What lines below contain the string "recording"? List them all.

- **DATA BLOCK**:
________________________________________

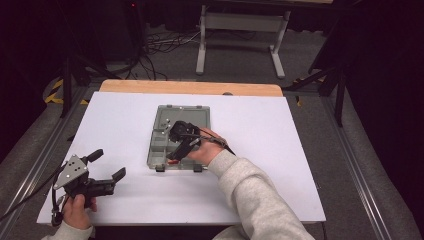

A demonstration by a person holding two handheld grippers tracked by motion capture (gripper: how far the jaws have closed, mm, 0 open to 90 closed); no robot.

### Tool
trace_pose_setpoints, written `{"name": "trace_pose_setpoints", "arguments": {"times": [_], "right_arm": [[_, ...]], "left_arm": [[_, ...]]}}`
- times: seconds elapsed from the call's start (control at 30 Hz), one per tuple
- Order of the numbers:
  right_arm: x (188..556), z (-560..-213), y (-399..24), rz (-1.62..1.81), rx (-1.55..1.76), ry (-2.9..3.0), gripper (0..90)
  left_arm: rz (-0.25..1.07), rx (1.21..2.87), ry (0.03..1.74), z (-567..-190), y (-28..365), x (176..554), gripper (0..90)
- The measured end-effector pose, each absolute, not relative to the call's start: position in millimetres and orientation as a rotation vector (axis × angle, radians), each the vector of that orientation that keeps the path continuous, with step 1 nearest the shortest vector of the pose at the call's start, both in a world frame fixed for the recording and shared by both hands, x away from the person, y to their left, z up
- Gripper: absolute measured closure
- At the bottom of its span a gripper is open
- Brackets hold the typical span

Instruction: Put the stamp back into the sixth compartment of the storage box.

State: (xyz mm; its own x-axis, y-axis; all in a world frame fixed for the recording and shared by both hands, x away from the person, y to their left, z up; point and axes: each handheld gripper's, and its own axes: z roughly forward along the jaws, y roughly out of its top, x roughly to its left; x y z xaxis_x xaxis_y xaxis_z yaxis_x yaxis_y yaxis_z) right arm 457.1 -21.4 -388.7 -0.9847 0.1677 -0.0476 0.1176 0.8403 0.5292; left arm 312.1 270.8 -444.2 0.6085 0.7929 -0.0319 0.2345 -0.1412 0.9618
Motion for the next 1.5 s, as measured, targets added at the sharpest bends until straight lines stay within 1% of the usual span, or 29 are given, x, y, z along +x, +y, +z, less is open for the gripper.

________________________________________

- **EXERCISE ANSWER**:
- The measured end-effector pose, each absolute, not relative to the call's start: position in millimetres and orientation as a rotation vector (axis × angle, radians), each the vector of that orientation that keeps the path continuous, with step 1 nearest the shortest vector of the pose at the call's start, both in a world frame fixed for the recording and shared by both hands, x away from the person, y to their left, z up
State: (xyz mm; its own x-axis, y-axis; all in a world frame fixed for the recording and shared by both hands, x away from the person, y to their left, z up; point and axes: each handheld gripper's, and its own axes: z roughly forward along the jaws, y roughly out of its top, x roughly to its left; x y z xaxis_x xaxis_y xaxis_z yaxis_x yaxis_y yaxis_z) right arm 457.1 -21.4 -388.7 -0.9847 0.1677 -0.0476 0.1176 0.8403 0.5292; left arm 312.1 270.8 -444.2 0.6085 0.7929 -0.0319 0.2345 -0.1412 0.9618

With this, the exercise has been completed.